BRIEF:
In the records below, find every line that contains "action" and list it.

Dataset excerpts
=== Begin Enclosure ===

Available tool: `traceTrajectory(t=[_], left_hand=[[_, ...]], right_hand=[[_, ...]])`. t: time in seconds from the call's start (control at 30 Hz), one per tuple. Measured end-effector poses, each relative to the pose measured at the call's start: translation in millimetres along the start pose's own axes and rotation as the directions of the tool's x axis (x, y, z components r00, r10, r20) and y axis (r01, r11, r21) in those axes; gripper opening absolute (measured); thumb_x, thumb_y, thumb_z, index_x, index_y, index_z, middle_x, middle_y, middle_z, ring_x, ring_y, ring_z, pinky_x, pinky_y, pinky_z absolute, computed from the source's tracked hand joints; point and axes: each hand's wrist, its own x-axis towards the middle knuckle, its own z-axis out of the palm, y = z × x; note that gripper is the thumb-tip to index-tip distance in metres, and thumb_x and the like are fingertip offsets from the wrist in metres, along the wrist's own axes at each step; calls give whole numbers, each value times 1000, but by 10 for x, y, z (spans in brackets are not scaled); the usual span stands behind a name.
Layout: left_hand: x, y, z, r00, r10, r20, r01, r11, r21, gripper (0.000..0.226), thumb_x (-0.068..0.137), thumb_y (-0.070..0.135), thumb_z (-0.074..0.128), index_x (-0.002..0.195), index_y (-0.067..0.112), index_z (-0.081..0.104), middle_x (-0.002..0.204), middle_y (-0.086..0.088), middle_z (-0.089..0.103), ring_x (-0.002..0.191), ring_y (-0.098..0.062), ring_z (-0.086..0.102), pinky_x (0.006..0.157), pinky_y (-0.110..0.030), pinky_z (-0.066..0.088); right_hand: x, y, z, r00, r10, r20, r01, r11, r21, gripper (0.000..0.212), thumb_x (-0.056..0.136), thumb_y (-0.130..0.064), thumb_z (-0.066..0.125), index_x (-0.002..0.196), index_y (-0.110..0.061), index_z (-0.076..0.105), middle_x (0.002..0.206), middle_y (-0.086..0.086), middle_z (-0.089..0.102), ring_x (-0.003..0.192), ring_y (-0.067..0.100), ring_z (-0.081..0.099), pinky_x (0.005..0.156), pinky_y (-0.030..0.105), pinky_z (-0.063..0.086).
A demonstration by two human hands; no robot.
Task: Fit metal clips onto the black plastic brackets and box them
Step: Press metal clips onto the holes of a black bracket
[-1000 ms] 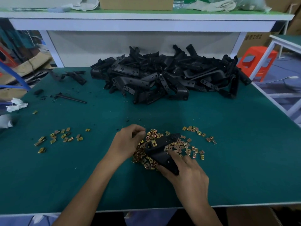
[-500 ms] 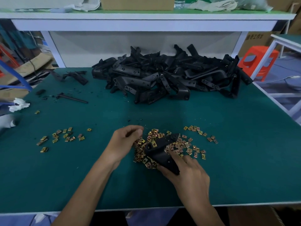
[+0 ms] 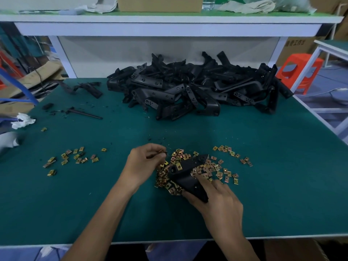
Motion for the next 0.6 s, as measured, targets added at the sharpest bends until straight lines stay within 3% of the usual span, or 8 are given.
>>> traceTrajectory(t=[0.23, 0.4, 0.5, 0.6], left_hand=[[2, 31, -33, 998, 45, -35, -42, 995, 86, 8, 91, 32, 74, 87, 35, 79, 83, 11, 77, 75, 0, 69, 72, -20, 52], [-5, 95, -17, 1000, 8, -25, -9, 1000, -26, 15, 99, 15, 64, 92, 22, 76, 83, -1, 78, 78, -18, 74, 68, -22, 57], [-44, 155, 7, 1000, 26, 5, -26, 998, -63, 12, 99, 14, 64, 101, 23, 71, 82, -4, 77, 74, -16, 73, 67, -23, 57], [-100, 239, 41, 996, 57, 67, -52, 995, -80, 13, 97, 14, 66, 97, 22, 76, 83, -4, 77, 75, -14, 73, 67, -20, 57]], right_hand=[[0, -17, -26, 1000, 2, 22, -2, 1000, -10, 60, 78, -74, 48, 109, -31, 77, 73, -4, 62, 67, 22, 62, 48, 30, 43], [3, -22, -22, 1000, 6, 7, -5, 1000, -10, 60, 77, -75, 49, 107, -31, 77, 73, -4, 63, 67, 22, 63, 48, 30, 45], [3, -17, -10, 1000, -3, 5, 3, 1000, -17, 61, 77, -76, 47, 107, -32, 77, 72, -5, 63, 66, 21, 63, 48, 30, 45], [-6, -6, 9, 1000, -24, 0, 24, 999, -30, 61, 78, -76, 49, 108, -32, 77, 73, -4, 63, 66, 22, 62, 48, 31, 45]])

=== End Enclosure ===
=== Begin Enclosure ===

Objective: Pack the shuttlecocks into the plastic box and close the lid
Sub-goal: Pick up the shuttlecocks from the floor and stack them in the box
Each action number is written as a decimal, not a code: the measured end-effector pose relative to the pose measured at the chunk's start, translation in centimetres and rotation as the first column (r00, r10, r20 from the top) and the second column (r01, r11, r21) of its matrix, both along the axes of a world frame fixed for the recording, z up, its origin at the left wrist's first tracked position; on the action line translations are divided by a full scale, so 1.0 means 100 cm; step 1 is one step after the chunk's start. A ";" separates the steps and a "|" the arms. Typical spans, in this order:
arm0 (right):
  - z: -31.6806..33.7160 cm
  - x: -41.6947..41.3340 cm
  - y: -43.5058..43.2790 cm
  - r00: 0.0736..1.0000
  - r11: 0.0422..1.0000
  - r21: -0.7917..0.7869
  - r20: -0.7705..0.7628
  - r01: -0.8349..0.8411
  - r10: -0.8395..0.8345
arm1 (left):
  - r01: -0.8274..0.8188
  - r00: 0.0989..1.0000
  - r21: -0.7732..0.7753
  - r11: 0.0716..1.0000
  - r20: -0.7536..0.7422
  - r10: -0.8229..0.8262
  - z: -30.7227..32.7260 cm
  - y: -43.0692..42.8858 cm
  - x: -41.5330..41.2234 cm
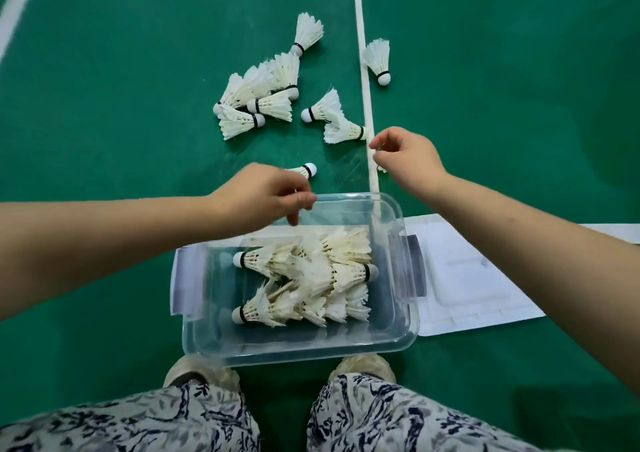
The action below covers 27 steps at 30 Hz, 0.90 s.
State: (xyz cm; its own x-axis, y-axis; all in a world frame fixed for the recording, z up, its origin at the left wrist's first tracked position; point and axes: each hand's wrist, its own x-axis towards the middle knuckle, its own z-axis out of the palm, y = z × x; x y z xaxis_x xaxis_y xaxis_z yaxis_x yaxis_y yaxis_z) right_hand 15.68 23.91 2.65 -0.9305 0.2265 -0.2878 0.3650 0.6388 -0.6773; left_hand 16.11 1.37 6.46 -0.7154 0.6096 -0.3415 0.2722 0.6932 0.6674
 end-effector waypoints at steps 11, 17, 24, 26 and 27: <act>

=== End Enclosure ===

ANSWER TO THE EXERCISE:
Each action number is written as a decimal, not a code: the measured end-effector pose relative to the pose measured at the chunk's start, translation in centimetres and rotation as the first column (r00, r10, r20 from the top) and the second column (r01, r11, r21) of its matrix, both along the axes of a world frame fixed for the recording, z up, its origin at the left wrist's first tracked position; on the action line translations are divided by a full scale, so 1.0 means 100 cm; step 1 is one step after the chunk's start. A ";" separates the steps and a "|" the arms. Typical spans, in this order:
The action below covers 27 steps at 30 Hz, 0.90 s.

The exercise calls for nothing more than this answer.